__Directions__:
Take the data that follows and return it exactly.

+ + +

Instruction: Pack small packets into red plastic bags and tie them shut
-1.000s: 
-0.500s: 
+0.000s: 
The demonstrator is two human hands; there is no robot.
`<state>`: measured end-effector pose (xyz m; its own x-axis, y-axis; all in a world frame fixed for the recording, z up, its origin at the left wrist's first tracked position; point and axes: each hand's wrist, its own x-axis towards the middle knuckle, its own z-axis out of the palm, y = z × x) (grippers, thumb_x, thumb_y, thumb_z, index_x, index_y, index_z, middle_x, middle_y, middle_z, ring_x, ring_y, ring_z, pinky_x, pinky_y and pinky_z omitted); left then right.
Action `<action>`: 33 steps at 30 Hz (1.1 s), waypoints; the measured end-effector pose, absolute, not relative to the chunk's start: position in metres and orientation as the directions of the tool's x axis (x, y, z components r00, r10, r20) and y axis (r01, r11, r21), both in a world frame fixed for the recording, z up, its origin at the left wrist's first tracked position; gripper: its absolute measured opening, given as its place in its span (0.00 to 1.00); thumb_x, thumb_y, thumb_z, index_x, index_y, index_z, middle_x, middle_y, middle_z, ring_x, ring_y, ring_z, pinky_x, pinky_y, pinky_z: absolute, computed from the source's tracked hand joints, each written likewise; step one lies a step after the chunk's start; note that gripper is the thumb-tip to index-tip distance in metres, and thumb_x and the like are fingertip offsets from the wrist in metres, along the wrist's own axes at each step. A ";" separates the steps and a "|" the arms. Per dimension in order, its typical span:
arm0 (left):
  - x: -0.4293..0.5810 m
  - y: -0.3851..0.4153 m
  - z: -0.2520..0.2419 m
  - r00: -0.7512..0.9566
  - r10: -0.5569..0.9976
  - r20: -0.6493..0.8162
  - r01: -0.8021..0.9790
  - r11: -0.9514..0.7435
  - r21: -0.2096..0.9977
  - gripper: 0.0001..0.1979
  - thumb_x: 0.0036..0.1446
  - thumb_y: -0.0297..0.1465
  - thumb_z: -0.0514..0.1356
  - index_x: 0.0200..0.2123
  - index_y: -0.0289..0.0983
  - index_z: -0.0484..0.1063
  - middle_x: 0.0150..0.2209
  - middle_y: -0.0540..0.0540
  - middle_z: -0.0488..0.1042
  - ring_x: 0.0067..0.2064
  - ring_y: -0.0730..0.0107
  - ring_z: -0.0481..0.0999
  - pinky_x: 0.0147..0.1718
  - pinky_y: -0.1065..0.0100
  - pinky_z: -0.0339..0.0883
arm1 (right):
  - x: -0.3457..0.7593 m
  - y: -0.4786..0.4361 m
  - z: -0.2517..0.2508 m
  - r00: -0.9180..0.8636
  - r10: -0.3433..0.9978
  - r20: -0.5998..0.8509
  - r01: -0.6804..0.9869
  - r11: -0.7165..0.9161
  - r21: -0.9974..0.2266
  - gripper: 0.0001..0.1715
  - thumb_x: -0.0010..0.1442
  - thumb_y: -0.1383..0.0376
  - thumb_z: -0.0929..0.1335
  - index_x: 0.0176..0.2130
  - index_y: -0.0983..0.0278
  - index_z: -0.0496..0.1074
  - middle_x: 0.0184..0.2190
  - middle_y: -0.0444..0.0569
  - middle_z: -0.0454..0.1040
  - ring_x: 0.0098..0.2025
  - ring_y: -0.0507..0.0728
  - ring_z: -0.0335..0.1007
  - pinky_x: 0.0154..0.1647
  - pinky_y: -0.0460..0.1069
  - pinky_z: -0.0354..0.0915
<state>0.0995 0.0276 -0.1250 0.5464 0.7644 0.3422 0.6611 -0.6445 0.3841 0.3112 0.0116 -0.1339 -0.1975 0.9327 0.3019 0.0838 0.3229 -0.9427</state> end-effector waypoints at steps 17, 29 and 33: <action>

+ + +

__Result__:
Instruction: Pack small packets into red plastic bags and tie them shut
-1.000s: 
-0.500s: 
+0.000s: 
The demonstrator is two human hands; there is no robot.
`<state>`: measured end-effector pose (xyz m; its own x-axis, y-axis; all in a world frame fixed for the recording, z up, its origin at the left wrist's first tracked position; point and axes: each hand's wrist, its own x-axis towards the middle knuckle, its own z-axis out of the palm, y = z × x) (grippers, thumb_x, thumb_y, thumb_z, index_x, index_y, index_z, middle_x, middle_y, middle_z, ring_x, ring_y, ring_z, pinky_x, pinky_y and pinky_z omitted); left then right.
Action `<action>`: 33 steps at 30 Hz (1.1 s), waypoints; the measured end-effector pose, absolute, not relative to the chunk's start: position in metres and orientation as the directions of the tool's x axis (x, y, z components r00, r10, r20) and y axis (r01, r11, r21), both in a world frame fixed for the recording, z up, its origin at the left wrist's first tracked position; gripper: its absolute measured opening, given as its place in its span (0.00 to 1.00); thumb_x, thumb_y, thumb_z, index_x, index_y, index_z, middle_x, middle_y, middle_z, ring_x, ring_y, ring_z, pinky_x, pinky_y, pinky_z: absolute, computed from the source's tracked hand joints, each written likewise; step one lies a step after the chunk's start; note that gripper is the thumb-tip to index-tip distance in metres, and thumb_x and the like are fingertip offsets from the wrist in metres, along the wrist's own axes at each step. A ";" separates the steps and a "|" the arms. Per dimension in order, its typical span:
arm0 (left):
  - x: -0.4293..0.5810 m
  - y: -0.3851..0.4153 m
  - z: -0.2520..0.2419 m
  - r00: -0.7512..0.9566
  - r10: -0.5569..0.9976
  - r20: -0.6493..0.8162
  - r01: -0.8021..0.9790
  - r11: -0.9514..0.7435
  - r21: -0.2096..0.9977
  - gripper: 0.0001..0.1979
  - thumb_x: 0.0036..0.1446
  - thumb_y: -0.0297..0.1465
  - thumb_z: -0.0514..0.1356
  - index_x: 0.0200..0.2123
  - index_y: -0.0289..0.0983
  - index_z: -0.0484..0.1063
  - middle_x: 0.0150..0.2209
  - middle_y: -0.0540..0.0540
  - middle_z: -0.0488..0.1042
  - ring_x: 0.0067..0.2064
  - ring_y: -0.0730..0.0107
  - ring_z: -0.0481..0.0999
  - pinky_x: 0.0147..0.1718
  - pinky_y: -0.1065..0.0100
  - pinky_z: -0.0339..0.0883
arm1 (right):
  - x: -0.3457..0.7593 m
  - y: -0.4786..0.4361 m
  - z: -0.2517..0.2508 m
  - r00: -0.9180..0.8636
  - r10: -0.3433..0.9978
  - r20: -0.5998..0.8509
  - r01: -0.6804..0.9869
  - r11: -0.7165..0.9161
  - r21: -0.9974..0.2266
  - gripper: 0.0001..0.1715
  - thumb_x: -0.0010..0.1442
  - thumb_y: -0.1383..0.0376
  - thumb_z: -0.0929..0.1335
  - index_x: 0.0176..0.2130
  - index_y: -0.0983..0.0278
  - index_z: -0.0496..0.1074
  - middle_x: 0.0184..0.2190
  - middle_y: -0.0444..0.0569
  - middle_z: -0.0454..0.1040
  - ring_x: 0.0098..0.2025
  - ring_y: -0.0507..0.0728
  - ring_z: -0.0335..0.1007
  - pinky_x: 0.0154..0.1647
  - pinky_y: -0.0460..0.1069
  - pinky_z: -0.0354..0.0915
<state>0.0995 0.0276 -0.1250 0.5464 0.7644 0.3422 0.6611 -0.6445 0.3841 0.3112 0.0116 -0.1339 -0.1975 0.9327 0.3019 0.0838 0.3229 -0.9427</state> end-effector waypoints at steps 17, 29 and 33: <action>

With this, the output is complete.